[Activity]
All entries should be output exactly as they stand.

[Data shown]
-.-.-
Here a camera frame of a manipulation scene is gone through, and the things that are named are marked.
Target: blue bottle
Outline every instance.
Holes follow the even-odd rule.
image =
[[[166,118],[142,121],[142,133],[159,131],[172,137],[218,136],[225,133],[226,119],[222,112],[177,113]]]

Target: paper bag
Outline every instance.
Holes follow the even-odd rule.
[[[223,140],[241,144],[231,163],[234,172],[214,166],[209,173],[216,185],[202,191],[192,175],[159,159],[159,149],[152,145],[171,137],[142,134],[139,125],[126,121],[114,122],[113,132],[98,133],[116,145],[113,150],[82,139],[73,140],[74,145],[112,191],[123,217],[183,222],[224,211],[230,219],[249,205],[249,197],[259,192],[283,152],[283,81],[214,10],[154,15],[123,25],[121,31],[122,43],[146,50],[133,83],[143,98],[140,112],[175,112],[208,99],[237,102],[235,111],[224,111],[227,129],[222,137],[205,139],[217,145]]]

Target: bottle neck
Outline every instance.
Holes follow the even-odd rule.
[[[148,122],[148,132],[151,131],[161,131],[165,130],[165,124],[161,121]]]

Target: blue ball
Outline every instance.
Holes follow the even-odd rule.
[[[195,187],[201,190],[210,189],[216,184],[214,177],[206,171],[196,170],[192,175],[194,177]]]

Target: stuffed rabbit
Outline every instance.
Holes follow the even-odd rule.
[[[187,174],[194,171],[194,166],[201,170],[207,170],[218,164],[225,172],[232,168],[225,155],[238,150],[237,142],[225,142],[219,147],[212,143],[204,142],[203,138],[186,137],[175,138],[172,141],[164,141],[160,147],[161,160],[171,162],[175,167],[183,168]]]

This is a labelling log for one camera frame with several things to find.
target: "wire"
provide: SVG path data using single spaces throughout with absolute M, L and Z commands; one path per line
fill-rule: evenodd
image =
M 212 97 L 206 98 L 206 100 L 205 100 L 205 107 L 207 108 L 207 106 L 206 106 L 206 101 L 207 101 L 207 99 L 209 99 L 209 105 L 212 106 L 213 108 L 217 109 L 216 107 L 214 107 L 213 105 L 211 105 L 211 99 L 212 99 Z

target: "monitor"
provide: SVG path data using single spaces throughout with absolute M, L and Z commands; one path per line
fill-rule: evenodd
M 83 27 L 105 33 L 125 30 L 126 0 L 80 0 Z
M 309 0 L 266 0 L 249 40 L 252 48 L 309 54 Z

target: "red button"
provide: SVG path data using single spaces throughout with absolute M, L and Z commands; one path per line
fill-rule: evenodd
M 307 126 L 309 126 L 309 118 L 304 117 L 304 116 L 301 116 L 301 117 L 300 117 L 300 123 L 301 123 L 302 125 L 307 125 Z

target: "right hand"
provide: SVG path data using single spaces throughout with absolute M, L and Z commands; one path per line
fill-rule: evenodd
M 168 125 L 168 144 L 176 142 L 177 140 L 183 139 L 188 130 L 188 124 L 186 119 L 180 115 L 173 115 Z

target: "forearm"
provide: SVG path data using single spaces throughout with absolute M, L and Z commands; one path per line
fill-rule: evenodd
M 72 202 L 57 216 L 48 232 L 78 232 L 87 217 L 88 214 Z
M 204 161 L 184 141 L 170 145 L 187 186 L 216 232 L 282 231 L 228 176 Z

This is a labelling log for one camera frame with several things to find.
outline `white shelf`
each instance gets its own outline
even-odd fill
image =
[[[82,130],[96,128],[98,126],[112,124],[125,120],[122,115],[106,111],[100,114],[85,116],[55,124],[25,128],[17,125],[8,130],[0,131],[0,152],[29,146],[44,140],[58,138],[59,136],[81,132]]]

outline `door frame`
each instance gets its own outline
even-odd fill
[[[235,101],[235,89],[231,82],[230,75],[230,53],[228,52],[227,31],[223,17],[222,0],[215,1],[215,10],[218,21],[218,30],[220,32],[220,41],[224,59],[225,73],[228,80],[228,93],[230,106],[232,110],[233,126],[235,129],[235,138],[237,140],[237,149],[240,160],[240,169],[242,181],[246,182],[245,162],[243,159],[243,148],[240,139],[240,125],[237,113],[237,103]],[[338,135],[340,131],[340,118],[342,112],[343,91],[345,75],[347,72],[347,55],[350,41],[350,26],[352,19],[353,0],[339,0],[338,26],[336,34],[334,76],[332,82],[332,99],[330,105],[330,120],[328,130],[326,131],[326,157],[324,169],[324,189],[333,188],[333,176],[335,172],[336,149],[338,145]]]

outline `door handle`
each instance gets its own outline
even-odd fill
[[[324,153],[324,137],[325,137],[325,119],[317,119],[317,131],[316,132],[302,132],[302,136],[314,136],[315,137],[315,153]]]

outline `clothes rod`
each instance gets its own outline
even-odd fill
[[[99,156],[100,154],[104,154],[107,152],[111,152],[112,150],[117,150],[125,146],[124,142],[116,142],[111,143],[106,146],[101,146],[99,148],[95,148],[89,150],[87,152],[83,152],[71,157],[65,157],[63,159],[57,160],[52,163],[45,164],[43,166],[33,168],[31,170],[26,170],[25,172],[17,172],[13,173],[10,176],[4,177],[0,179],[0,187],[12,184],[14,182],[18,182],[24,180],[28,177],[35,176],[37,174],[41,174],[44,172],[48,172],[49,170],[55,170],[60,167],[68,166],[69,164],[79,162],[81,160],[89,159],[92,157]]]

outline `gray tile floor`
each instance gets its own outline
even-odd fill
-.-.-
[Response]
Here a camera frame of a manipulation scene is gone through, and the things that are named are marked.
Target: blue bottle
Outline every instance.
Holes follow the even-odd rule.
image =
[[[166,118],[142,121],[142,133],[159,131],[172,137],[218,136],[225,133],[226,119],[222,112],[177,113]]]

Target: paper bag
Outline every instance.
Holes follow the even-odd rule.
[[[223,140],[241,144],[231,163],[234,172],[214,166],[209,173],[216,185],[202,191],[192,175],[159,159],[159,149],[152,145],[171,137],[142,134],[139,125],[126,121],[114,122],[113,132],[98,133],[116,145],[113,150],[82,139],[73,140],[74,145],[112,191],[123,217],[183,222],[224,211],[230,219],[249,205],[249,197],[259,192],[283,152],[283,81],[214,10],[154,15],[123,25],[121,31],[122,43],[146,50],[133,83],[143,98],[140,112],[175,112],[208,99],[237,102],[235,111],[224,111],[227,129],[222,137],[205,139],[217,145]]]

Target: bottle neck
Outline every instance.
Holes follow the even-odd rule.
[[[148,122],[148,132],[151,131],[161,131],[165,130],[165,124],[161,121]]]

Target: blue ball
Outline every instance.
Holes follow the even-odd rule.
[[[195,187],[201,190],[210,189],[216,184],[214,177],[206,171],[196,170],[192,175],[194,177]]]

Target: stuffed rabbit
Outline every instance.
Holes follow the even-odd rule.
[[[187,174],[194,171],[194,166],[201,170],[207,170],[218,164],[225,172],[232,168],[225,155],[238,150],[237,142],[225,142],[219,147],[212,143],[204,142],[203,138],[186,137],[175,138],[172,141],[164,141],[160,147],[161,160],[171,162],[175,167],[183,168]]]

This is a labelling log for one camera frame with several things to find.
target: "wire"
provide: SVG path data using single spaces throughout with absolute M, L and Z commands; one path per line
fill-rule: evenodd
image =
M 212 97 L 206 98 L 206 100 L 205 100 L 205 107 L 207 108 L 207 106 L 206 106 L 206 101 L 207 101 L 207 99 L 209 99 L 209 105 L 212 106 L 213 108 L 217 109 L 216 107 L 214 107 L 213 105 L 211 105 L 211 99 L 212 99 Z

target: "monitor"
provide: SVG path data using single spaces throughout with absolute M, L and Z commands; one path per line
fill-rule: evenodd
M 83 27 L 105 33 L 125 30 L 126 0 L 80 0 Z
M 309 0 L 266 0 L 249 40 L 252 48 L 309 54 Z

target: "red button"
provide: SVG path data using single spaces throughout with absolute M, L and Z commands; one path per line
fill-rule: evenodd
M 307 126 L 309 126 L 309 118 L 304 117 L 304 116 L 301 116 L 301 117 L 300 117 L 300 123 L 301 123 L 302 125 L 307 125 Z

target: "right hand"
provide: SVG path data using single spaces throughout with absolute M, L and Z commands; one path per line
fill-rule: evenodd
M 168 125 L 168 144 L 176 142 L 177 140 L 183 139 L 188 130 L 188 124 L 186 119 L 180 115 L 173 115 Z

target: "forearm"
provide: SVG path data using single spaces throughout with absolute M, L and Z commands; one path per line
fill-rule: evenodd
M 72 202 L 57 216 L 48 232 L 78 232 L 87 217 L 88 214 Z
M 204 161 L 184 141 L 170 145 L 187 186 L 216 232 L 282 231 L 228 176 Z

This is a labelling log for one camera frame with several things to find.
outline `white shelf`
each instance gets its own outline
even-odd fill
image =
[[[82,130],[96,128],[98,126],[112,124],[125,120],[122,115],[106,111],[100,114],[85,116],[55,124],[25,128],[17,125],[8,130],[0,131],[0,152],[29,146],[44,140],[58,138],[59,136],[81,132]]]

outline `door frame`
each instance gets its own outline
even-odd fill
[[[235,101],[235,89],[231,82],[230,75],[230,53],[228,52],[227,31],[223,17],[222,0],[215,1],[215,10],[218,21],[218,30],[220,32],[220,41],[224,59],[225,73],[228,80],[228,93],[230,106],[232,110],[233,126],[235,129],[235,138],[237,140],[237,149],[240,160],[240,169],[242,181],[246,182],[245,162],[243,159],[243,148],[240,139],[240,125],[237,113],[237,103]],[[338,135],[340,131],[340,118],[342,112],[343,91],[345,75],[347,72],[347,55],[350,41],[350,26],[352,19],[353,0],[339,0],[338,26],[336,34],[334,76],[332,82],[332,99],[330,105],[330,120],[328,130],[326,131],[326,157],[324,169],[324,189],[333,188],[333,176],[335,172],[336,149],[338,145]]]

outline `door handle`
each instance gets its own outline
even-odd fill
[[[324,153],[324,137],[325,137],[325,119],[317,119],[317,131],[316,132],[302,132],[302,136],[314,136],[315,137],[315,153]]]

outline `clothes rod`
each instance gets its own outline
even-odd fill
[[[99,156],[100,154],[104,154],[107,152],[111,152],[112,150],[117,150],[125,146],[124,142],[116,142],[111,143],[106,146],[101,146],[99,148],[95,148],[89,150],[87,152],[83,152],[71,157],[65,157],[63,159],[57,160],[52,163],[45,164],[43,166],[33,168],[31,170],[26,170],[25,172],[17,172],[13,173],[10,176],[4,177],[0,179],[0,187],[12,184],[14,182],[18,182],[24,180],[28,177],[35,176],[37,174],[41,174],[44,172],[48,172],[49,170],[55,170],[60,167],[68,166],[69,164],[79,162],[81,160],[89,159],[92,157]]]

outline `gray tile floor`
each instance gets its own outline
even-odd fill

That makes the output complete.